### Exercise goal
For this exercise, return exactly the lines of the material below that begin at the one with "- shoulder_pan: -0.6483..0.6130" and stop after the one with "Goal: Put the".
(Beginning of Information supplied)
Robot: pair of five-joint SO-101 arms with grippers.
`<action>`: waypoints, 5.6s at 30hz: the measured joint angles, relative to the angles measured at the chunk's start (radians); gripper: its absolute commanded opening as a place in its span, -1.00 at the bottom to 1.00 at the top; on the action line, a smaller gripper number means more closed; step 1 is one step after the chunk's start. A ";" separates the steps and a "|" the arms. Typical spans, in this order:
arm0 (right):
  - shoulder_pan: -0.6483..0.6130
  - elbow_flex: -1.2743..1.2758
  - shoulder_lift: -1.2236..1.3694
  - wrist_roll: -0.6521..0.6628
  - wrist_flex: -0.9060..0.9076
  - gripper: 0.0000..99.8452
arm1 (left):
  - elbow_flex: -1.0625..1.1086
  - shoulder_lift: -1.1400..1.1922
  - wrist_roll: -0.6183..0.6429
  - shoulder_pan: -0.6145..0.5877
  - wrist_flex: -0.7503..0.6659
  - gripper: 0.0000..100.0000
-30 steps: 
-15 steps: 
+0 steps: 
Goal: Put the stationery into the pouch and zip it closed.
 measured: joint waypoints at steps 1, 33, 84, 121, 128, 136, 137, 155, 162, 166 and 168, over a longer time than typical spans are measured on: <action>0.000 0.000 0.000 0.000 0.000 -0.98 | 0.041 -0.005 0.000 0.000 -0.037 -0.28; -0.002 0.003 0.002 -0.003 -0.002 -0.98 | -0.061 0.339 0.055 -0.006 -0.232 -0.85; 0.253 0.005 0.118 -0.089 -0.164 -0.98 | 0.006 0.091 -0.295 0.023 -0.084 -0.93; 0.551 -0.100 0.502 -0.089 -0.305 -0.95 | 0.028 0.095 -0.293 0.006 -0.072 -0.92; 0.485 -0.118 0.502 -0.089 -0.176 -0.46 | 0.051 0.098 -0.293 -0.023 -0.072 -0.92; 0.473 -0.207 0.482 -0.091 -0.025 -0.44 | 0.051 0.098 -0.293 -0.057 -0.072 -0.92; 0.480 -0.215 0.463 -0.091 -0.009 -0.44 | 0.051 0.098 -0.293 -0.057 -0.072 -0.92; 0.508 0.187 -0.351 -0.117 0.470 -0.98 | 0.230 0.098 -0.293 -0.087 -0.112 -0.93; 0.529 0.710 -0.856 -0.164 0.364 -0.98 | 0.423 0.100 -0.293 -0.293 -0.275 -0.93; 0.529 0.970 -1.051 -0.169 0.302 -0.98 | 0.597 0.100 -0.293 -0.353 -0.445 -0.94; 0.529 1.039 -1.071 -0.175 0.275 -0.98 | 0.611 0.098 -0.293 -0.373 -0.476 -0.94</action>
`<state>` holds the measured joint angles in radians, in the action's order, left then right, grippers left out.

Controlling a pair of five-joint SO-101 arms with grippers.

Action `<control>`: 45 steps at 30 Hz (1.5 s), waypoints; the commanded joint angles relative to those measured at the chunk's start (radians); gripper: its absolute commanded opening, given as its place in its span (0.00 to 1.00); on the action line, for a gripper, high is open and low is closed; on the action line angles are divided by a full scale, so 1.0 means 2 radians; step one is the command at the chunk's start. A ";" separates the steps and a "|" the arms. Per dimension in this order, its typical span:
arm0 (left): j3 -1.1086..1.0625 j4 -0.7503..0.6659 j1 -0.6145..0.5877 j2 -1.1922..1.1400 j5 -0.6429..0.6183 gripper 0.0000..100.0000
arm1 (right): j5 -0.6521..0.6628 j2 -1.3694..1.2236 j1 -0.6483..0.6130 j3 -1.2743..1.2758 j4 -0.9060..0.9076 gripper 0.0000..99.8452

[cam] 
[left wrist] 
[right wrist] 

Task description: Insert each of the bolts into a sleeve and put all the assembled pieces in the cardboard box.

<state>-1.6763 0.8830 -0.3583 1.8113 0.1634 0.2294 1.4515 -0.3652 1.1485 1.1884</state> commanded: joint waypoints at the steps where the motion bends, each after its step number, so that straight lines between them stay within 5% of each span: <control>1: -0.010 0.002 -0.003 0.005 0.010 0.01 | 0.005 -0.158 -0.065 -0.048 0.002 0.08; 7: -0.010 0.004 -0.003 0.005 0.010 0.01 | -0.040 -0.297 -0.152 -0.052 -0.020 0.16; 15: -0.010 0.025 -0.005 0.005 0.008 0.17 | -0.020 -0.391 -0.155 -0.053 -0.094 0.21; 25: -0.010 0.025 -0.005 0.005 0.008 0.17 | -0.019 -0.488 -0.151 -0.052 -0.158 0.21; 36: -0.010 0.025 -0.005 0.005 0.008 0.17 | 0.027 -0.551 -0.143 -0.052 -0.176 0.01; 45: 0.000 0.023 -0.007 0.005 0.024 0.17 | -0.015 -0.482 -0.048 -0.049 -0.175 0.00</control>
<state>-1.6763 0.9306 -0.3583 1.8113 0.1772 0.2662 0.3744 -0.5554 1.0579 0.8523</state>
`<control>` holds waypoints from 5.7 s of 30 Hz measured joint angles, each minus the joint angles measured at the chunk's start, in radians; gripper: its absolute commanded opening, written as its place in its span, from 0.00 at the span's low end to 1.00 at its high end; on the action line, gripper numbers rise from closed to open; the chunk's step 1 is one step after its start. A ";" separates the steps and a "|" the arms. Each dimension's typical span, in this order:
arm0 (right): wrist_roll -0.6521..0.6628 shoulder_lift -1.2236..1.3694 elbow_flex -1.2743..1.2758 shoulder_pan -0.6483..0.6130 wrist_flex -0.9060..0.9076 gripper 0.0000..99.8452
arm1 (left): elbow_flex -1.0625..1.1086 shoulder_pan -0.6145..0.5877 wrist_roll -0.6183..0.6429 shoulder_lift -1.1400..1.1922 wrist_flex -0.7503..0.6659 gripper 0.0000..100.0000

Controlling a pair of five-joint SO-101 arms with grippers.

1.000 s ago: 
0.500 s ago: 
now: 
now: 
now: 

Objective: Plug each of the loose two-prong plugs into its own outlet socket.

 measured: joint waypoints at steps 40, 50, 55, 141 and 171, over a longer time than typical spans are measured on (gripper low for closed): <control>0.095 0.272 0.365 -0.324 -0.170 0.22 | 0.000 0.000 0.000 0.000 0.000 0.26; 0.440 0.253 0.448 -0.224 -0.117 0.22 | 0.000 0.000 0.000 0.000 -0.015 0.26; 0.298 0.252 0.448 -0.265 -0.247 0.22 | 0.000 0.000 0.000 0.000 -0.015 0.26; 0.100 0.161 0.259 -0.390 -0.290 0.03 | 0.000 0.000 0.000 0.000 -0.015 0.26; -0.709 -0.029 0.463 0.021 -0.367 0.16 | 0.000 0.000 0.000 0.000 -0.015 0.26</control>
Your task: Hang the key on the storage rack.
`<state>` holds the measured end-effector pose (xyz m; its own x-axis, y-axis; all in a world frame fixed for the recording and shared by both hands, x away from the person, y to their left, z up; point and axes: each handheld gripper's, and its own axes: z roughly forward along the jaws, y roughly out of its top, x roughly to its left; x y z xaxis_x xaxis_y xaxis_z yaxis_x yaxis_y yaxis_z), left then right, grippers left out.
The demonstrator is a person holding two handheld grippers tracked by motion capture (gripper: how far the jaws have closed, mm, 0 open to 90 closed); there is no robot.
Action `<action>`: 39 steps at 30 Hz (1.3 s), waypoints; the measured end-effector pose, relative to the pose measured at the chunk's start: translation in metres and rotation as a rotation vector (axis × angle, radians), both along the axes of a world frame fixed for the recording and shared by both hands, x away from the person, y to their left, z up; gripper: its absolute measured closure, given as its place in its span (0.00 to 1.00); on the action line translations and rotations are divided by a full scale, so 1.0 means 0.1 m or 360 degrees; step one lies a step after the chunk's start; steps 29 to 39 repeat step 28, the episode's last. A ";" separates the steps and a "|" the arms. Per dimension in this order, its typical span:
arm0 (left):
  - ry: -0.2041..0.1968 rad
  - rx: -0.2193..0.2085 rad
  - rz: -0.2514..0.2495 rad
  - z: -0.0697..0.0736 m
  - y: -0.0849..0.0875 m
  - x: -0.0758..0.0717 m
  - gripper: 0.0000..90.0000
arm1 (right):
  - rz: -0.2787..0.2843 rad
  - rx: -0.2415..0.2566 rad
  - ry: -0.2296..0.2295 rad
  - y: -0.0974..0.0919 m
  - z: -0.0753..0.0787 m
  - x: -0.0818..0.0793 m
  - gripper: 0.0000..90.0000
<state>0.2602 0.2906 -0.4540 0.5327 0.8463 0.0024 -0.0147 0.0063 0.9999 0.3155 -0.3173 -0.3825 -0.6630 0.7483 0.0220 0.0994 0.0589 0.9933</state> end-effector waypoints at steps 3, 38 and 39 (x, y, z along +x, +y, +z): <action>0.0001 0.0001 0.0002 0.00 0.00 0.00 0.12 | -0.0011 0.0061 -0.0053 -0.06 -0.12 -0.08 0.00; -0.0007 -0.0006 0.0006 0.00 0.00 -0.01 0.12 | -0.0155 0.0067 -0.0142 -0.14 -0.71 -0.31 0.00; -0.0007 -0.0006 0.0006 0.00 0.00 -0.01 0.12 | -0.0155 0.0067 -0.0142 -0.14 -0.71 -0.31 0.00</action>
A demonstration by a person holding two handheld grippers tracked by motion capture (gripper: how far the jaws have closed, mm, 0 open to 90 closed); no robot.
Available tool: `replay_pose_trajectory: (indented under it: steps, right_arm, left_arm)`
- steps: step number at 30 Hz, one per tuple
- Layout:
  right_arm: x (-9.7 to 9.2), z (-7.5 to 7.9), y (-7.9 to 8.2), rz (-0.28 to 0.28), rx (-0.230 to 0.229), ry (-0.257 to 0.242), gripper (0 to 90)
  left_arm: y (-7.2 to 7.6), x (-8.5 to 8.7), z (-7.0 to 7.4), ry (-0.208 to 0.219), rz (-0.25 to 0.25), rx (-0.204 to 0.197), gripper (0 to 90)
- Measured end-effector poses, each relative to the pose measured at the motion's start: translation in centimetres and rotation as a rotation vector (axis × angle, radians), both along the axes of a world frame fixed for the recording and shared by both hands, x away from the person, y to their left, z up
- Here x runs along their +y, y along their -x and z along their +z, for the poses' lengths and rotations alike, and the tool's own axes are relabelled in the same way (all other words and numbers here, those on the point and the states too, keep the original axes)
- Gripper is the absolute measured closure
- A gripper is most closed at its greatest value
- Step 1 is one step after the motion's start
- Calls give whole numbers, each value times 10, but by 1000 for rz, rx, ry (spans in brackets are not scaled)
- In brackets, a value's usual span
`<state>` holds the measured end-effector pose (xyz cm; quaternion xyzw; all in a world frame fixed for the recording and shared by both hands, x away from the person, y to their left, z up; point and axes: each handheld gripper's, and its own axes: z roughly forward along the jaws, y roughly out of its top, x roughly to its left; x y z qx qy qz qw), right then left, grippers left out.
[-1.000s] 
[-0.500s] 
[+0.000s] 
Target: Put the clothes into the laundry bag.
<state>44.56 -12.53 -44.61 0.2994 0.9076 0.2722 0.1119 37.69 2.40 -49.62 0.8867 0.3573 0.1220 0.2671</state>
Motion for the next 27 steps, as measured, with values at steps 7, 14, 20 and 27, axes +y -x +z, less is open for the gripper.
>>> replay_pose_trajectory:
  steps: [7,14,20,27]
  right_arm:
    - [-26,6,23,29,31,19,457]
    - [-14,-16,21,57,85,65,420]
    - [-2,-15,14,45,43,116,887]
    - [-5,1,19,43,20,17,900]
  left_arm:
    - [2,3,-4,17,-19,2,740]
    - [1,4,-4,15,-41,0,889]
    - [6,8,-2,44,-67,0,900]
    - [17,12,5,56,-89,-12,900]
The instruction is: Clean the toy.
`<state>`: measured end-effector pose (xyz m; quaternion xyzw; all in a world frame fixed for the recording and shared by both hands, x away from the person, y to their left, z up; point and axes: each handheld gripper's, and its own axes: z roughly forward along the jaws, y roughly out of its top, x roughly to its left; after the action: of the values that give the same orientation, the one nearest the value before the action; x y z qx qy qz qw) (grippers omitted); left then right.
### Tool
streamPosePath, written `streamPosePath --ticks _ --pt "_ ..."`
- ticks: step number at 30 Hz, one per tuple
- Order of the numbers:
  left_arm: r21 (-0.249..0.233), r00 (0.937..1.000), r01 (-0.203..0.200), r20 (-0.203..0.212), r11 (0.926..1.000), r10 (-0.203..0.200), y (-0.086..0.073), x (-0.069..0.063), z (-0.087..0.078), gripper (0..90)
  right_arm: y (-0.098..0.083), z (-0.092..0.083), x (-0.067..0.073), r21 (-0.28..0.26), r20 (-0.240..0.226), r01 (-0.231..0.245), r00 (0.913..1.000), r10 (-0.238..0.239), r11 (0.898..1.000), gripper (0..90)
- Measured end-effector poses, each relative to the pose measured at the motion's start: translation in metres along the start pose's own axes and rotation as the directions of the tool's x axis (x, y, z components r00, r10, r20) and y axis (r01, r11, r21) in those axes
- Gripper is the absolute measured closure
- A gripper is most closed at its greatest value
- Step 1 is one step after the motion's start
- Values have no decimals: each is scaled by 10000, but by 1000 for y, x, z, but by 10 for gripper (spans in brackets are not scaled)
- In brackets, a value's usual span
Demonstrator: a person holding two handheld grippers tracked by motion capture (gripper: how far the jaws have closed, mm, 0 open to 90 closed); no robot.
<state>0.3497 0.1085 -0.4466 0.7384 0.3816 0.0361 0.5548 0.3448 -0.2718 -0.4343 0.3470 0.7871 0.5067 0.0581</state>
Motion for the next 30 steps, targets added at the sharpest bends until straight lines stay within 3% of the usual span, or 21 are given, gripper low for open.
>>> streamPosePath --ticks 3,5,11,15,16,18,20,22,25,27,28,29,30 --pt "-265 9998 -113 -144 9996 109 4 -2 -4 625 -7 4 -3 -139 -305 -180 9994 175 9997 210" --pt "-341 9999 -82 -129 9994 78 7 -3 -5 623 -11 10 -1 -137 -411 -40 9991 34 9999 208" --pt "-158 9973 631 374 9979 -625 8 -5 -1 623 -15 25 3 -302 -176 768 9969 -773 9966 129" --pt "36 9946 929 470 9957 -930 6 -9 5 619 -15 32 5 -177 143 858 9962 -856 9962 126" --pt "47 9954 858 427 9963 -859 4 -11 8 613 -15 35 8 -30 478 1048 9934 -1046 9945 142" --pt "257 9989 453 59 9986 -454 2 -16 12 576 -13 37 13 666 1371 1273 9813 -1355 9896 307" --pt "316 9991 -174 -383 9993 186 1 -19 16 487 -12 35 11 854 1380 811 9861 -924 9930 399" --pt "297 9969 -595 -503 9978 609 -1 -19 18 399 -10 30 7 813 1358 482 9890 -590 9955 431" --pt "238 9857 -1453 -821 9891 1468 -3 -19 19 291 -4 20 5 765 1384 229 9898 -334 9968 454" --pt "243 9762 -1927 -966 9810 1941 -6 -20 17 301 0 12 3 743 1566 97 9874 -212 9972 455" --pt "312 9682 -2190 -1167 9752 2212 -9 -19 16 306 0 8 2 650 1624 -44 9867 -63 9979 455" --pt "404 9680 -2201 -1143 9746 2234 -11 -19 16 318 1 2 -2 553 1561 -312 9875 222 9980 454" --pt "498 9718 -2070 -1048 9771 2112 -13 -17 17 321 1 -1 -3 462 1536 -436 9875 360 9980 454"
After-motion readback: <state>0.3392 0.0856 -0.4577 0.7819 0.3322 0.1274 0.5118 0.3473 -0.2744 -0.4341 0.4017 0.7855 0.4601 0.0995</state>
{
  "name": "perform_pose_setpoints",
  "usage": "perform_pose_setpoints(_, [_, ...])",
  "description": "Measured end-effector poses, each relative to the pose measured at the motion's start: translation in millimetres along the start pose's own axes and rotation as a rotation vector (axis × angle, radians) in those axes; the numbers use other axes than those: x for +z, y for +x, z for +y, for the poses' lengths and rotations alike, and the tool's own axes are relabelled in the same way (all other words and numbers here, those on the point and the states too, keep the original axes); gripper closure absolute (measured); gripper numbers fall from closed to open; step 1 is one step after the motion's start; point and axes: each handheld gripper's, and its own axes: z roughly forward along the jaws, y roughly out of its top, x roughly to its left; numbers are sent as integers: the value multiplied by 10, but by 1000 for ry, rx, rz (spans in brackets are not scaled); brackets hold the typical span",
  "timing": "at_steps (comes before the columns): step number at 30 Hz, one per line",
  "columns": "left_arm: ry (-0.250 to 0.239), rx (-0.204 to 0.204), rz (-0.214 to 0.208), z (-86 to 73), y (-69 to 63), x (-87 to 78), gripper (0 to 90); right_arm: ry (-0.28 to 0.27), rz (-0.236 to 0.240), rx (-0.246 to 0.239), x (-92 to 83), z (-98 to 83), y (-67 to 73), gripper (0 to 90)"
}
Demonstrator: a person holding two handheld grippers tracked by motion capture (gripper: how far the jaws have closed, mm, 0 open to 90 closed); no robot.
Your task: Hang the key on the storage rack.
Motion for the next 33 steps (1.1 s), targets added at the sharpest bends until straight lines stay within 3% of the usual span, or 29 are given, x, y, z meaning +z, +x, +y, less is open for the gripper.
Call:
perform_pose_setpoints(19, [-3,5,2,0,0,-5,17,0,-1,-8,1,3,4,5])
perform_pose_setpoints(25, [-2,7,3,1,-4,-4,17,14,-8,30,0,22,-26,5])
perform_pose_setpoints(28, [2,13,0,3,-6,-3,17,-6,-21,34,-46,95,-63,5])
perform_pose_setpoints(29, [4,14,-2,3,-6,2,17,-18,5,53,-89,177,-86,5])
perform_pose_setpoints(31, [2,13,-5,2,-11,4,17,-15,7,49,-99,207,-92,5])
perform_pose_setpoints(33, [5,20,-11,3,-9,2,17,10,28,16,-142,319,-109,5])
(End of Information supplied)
### Exercise solution
  - shoulder_pan: -0.6483..0.6130
  - elbow_flex: -1.2743..1.2758
  - shoulder_lift: -1.2236..1.3694
  - wrist_roll: -0.6521..0.6628
  - wrist_flex: -0.9060..0.9076
  - gripper: 0.0000..99.8452
arm1 (left):
  - elbow_flex: -1.0625..1.1086
  - shoulder_lift: -1.1400..1.1922
  - wrist_roll: -0.6183..0.6429
  - shoulder_pan: -0.6145..0.5877
  - wrist_flex: -0.7503..0.6659
  - gripper: 0.0000..100.0000
-30 steps: 
-15 steps: 
+0 steps: 
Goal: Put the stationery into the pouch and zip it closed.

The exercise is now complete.